Ma attenzione, questo non significa che ogni romanzo in cui c’è una storia d’amore sia un romance. Significa, tendenzialmente, che racconta una storia in cui sono presenti esseri umani, ai quali capita con una certa frequenza di avere storie d’amore. Così come un romanzo in cui sono descritte scene di sesso non è per forza erotico, un romanzo in cui c’è un delitto non è per forza un giallo e un romanzo ambientato in un’altra epoca non è per forza un romanzo storico.

D’altra parte, quando leggiamo che secondo Bonina la saga dei Florio di Stefania Auci sarebbe una storia romance, viene il sospetto che la sotto-trama romantica salti al naso proprio perché l’autrice è donna. Se si innamora Marlowe insomma è un giallo, ma se dovesse accadere a Poirot sarebbe subito romance.

Crediamo di capire quale sia il vero senso della frase riportata sopra: se un uomo scrive un romanzo in cui c’è una storia d’amore può essere un genere qualsiasi, se lo stesso romanzo l’ha scritto una donna va catalogato come romance.

Va benissimo, basta intendersi. Resta un piccolo problema di cui forse Bonina non è a conoscenza: il genere romance, quello vero, anche pubblicato nelle collane ad hoc, è pieno di autori uomini. A volte sotto pseudonimo, a volte no. Mi sa che lì il suo schemino incontri qualche problema.

Ma il mondo va avanti e nuove polemiche stanno già infiammando. È stata resa nota la dozzina di semifinalisti al Premio Strega e da lì sono fiorite discussioni a iosa: dal numero di libri che i giurati avrebbero dovuto leggere in un solo mese, ben 82, con la difficile scelta tra essere trasformati in zombie dopo trenta giorni senza sonno o in tanti sangiuliani che votano dopo aver letto solo la quarta di copertina, al numero di copie vendute, forse per errore, forse volutamente, diffuse insieme ai titoli e che hanno mostrato in modo drammatico quanto poco venda il libro in Italia.

In particolare l’opera di Melissa Panarello, salita in cima a ogni classifica di vendita 20 anni fa col 100 colpi di spazzola prima di andare a dormire e ora in libreria con Storia dei miei soldi.
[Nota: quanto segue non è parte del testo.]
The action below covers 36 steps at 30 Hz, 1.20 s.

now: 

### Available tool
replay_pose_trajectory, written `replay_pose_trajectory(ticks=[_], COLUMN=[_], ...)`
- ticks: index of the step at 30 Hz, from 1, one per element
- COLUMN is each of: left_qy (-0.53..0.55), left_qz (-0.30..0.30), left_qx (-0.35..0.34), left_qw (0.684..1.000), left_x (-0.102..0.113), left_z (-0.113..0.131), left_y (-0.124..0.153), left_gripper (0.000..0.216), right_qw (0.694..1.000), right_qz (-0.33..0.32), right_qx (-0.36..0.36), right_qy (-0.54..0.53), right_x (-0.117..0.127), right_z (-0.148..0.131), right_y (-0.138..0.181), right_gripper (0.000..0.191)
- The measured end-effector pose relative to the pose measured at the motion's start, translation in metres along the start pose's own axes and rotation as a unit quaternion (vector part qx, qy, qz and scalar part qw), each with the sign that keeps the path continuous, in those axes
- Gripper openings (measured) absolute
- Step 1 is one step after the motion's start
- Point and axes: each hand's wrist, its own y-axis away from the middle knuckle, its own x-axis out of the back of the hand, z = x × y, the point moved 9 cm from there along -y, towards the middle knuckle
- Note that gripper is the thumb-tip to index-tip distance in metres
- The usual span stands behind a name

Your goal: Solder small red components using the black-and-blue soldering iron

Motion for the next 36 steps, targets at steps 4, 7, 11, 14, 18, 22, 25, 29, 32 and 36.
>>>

Libro che la suddetta classifica accreditava di misere 401 copie vendute (abbiamo verificato e un mese dopo sarebbero 525), e che è stato al centro di una polemica con un altro scrittore, Fulvio Abbate.

Abbate getta palate di fango sul premio stesso e le sue scelte, anche se i titoli che sembrano infastidirlo sono soprattutto quelli di donne (Chiara Valerio, Valentina Mira e, appunto, Melissa Panarello). La cosa curiosa è che Abbate è da decenni uno dei pre-giurati dello Strega (chiamati “Amici della domenica”), capovolgendo la famosa battuta di Groucho Marx «non vorrei mai far parte di un club che accettasse tra i suoi soci uno come me». Lui del club ne fa parte, ma evidentemente si considera diverso dagli altri.

In tutto ciò non ci resta che concludere con un’altra battuta dell’immortale Groucho: «Dal momento in cui ho preso in mano il libro, fino a quando l’ho rimesso a posto, non ho smesso di ridere per un solo momento. Un giorno ho intenzione di leggerlo.»